The BS filter, honestly applied: there’s some self-congratulation. The “assembly is everything” thread is real and important, but it’s also their identity and they ride it hard — for the vast majority of software, the compiler-is-fine crowd is correct, and the cases where 62x matters are genuinely special (billions of devices, real-time constraints). They acknowledge this, but a casual listener could walk away thinking everyone should hand-write assembly, which would be a mistake. Similarly, the Google security fight is presented mostly from their side; the security researchers’ position (that finding real bugs in ubiquitous infrastructure is a contribution) gets a fairer hearing than the FFmpeg Twitter account usually gives it, but it’s still their home turf. And at four hours, it meanders — the macro-economic and Europe-vs-entrepreneurship tangents add little.

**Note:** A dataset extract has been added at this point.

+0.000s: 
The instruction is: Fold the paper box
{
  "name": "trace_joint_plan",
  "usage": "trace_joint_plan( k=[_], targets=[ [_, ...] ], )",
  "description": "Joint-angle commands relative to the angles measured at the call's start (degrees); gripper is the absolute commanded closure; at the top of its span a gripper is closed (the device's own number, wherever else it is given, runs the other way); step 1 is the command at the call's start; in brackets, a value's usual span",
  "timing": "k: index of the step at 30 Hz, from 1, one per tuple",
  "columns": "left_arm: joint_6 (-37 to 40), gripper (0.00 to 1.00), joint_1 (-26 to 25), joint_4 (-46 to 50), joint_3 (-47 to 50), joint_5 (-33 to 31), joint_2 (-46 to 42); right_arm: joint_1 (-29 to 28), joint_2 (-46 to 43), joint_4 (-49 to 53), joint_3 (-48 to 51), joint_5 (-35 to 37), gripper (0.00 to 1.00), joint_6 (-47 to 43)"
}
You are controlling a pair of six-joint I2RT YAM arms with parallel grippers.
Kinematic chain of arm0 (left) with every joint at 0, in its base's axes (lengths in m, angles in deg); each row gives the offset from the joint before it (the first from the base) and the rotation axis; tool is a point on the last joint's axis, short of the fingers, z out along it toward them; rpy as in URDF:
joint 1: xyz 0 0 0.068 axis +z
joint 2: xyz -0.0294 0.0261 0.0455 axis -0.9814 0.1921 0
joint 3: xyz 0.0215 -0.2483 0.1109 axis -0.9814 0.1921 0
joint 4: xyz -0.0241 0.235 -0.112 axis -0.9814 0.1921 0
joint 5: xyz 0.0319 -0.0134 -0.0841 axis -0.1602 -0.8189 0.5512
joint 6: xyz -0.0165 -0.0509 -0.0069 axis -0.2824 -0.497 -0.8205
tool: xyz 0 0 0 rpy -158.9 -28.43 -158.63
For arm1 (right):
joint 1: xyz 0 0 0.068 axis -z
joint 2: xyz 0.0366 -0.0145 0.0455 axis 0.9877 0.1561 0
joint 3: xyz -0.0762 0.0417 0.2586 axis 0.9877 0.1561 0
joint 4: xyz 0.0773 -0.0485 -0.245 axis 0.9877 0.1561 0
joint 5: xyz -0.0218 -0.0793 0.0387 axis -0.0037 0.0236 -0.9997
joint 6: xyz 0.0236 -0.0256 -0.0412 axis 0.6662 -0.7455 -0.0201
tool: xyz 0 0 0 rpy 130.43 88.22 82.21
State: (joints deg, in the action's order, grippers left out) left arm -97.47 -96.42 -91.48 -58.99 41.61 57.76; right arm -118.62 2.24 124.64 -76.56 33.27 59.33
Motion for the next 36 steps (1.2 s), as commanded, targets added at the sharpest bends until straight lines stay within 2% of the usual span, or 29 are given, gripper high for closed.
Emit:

What earns the 8 rather than something lower: the core material is durable and the worldview is coherent and admirable. The argument that low-level craft is becoming more valuable as Moore’s Law dies and AI’s hunger grows is the most quietly important idea here, and it’s not hype — it’s a real bet about where the next decade of computing constraints bite. The archiving-as-Rosetta-Stone framing alone is worth the price of admission. If you’ve ever pressed play and not thought about what happened next, this rewires that.